Rational design of Sr₂Fe_1.5Mo_0.4Y_0.1O_6-δ oxygen electrode with triple conduction for hydrogen production in protonic ceramic electrolysis cell

Protonic ceramic electrolysis cells (PCECs) are emerging as potential technology to achieve efficient electrochemical hydrogen production and purification due to their high conversion efficiency and low cost. However, their maturity on a large-scale hydrogen production is notoriously hindered by the poor activity and stability of oxygen electrodes.
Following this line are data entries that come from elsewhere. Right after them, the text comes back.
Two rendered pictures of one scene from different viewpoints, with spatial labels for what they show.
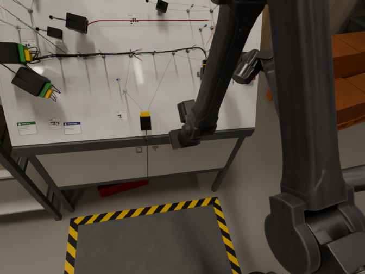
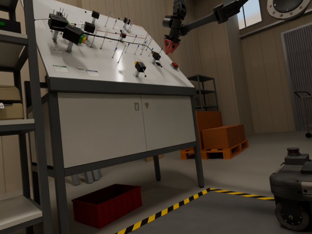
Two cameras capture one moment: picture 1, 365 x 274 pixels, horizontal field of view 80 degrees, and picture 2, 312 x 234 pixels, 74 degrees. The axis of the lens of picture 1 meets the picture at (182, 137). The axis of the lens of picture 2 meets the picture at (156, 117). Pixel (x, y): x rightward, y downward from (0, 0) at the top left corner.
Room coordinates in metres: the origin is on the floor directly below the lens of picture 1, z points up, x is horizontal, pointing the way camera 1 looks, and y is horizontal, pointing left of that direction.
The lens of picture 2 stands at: (-0.65, 0.65, 0.55)
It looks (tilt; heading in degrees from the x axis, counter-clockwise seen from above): 3 degrees up; 337
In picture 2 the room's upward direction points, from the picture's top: 7 degrees counter-clockwise
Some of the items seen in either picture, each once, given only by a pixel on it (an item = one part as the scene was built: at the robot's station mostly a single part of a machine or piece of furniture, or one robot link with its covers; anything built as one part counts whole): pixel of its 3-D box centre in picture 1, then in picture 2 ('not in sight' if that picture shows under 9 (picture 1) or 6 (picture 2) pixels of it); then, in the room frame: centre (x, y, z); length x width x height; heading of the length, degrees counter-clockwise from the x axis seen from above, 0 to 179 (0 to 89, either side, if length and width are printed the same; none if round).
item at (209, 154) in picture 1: (191, 155); (171, 120); (0.80, -0.08, 0.60); 0.55 x 0.03 x 0.39; 109
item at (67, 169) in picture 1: (99, 164); (107, 126); (0.62, 0.44, 0.60); 0.55 x 0.02 x 0.39; 109
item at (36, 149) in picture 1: (147, 137); (141, 89); (0.69, 0.18, 0.83); 1.18 x 0.05 x 0.06; 109
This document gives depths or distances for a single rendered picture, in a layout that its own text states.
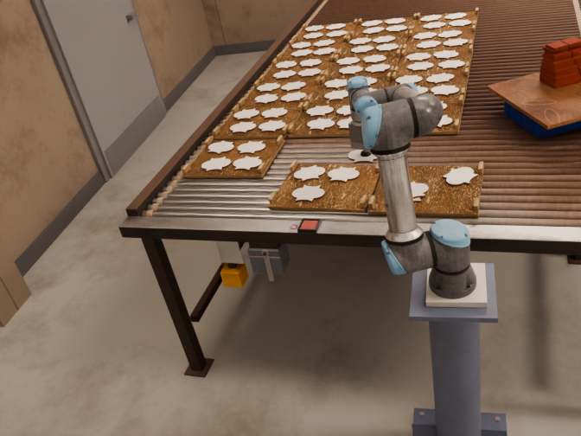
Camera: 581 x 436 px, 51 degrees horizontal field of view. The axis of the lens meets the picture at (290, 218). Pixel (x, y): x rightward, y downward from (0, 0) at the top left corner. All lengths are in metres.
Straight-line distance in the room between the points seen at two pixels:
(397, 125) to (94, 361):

In this work, a Sr₂Fe_1.5Mo_0.4Y_0.1O_6-δ (SFMY) oxygen electrode was designed, which shows a stable phase structure, enhanced hydration capacity, and special triple conduction (H⁺/O²⁻/e⁻). Electrical conductivity relaxation measurement demonstrated that SFMY showed faster H₂O surface exchange process and improved bulk ion mobility. The as-fabricated PCEC using SFMY as the oxygen electrode can achieve a current density as high as 1570, 1235, 827, and 516 mA·cm⁻² at 750 °C, 700 °C, 650 °C, and 600 °C, respectively, at a voltage of 1.3 V while displaying excellent operation stability at 700 °C during the test period of about 240 h. These results suggest that SFMY can be a potential oxygen electrode for PCECs.